Table 6. Poole results for the associations between MGMT promoter hypermethylation and clincopathological features of CC.
| Clincopathological features | Studies (N) | Patients (N) | Heterogeneity | Modela | Effect size | ||
|---|---|---|---|---|---|---|---|
| I2(%) | PQ-test | OR (95% CI) | P | ||||
| Histological types (SCC vs. AdC) | 8 | 475 | 0 | 0.73 | F | 0.73(0.43–1.26) | 0.26 |
| FIGO stage (I+II vs. III+IV) | 9 | 560 | 0 | 0.43 | F | 2.81(1.79–4.41) | <0.001 |
| Histological grade(G3 vs. G1+G2) | 7 | 433 | 54 | 0.04 | R | 1.15(0.49–2.68) | 0.74 |
| HPV infection(Positive vs. Negative) | 2 | 850 | 96 | <0.001 | R | 17.24(0.02–190.55) | 0.43 |
| Therapeutic response (Yes vs. No) | 2 | 206 | 0 | 0.85 | F | 1.65(0.80–3.38) | 0.17 |
| Age at diagnoses (<50 vs. ≥50) | 2 | 720 | 0 | 0.98 | F | 1.40(0.93–2.10) | 0.11 |
| Lymph node metastasis (Yes vs.
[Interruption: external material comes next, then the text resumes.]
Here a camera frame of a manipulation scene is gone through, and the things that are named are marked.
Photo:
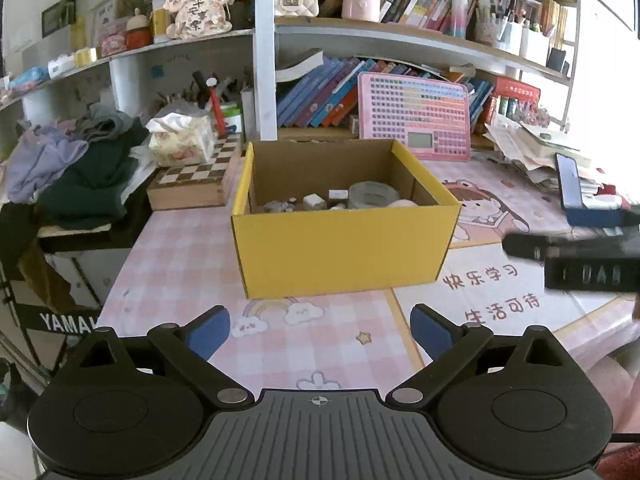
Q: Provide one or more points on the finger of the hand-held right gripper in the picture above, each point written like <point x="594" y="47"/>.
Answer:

No) | 2 | 66 | 1 | 0.32 | R | 4.91(1.56–15.42) | 0.007 |
Abbreviations: N, number; SCC, squamous cell carcinoma; AdC, adenocinoma; F, fixed-effects model; R, random-effects model.
Notes
aWhen significant heterogeneity was found (I2≥50% or PQ-test≤0.1), a random-effects model with the inverse variance method was used to pool the results; otherwise, a fixed-effects model was applied.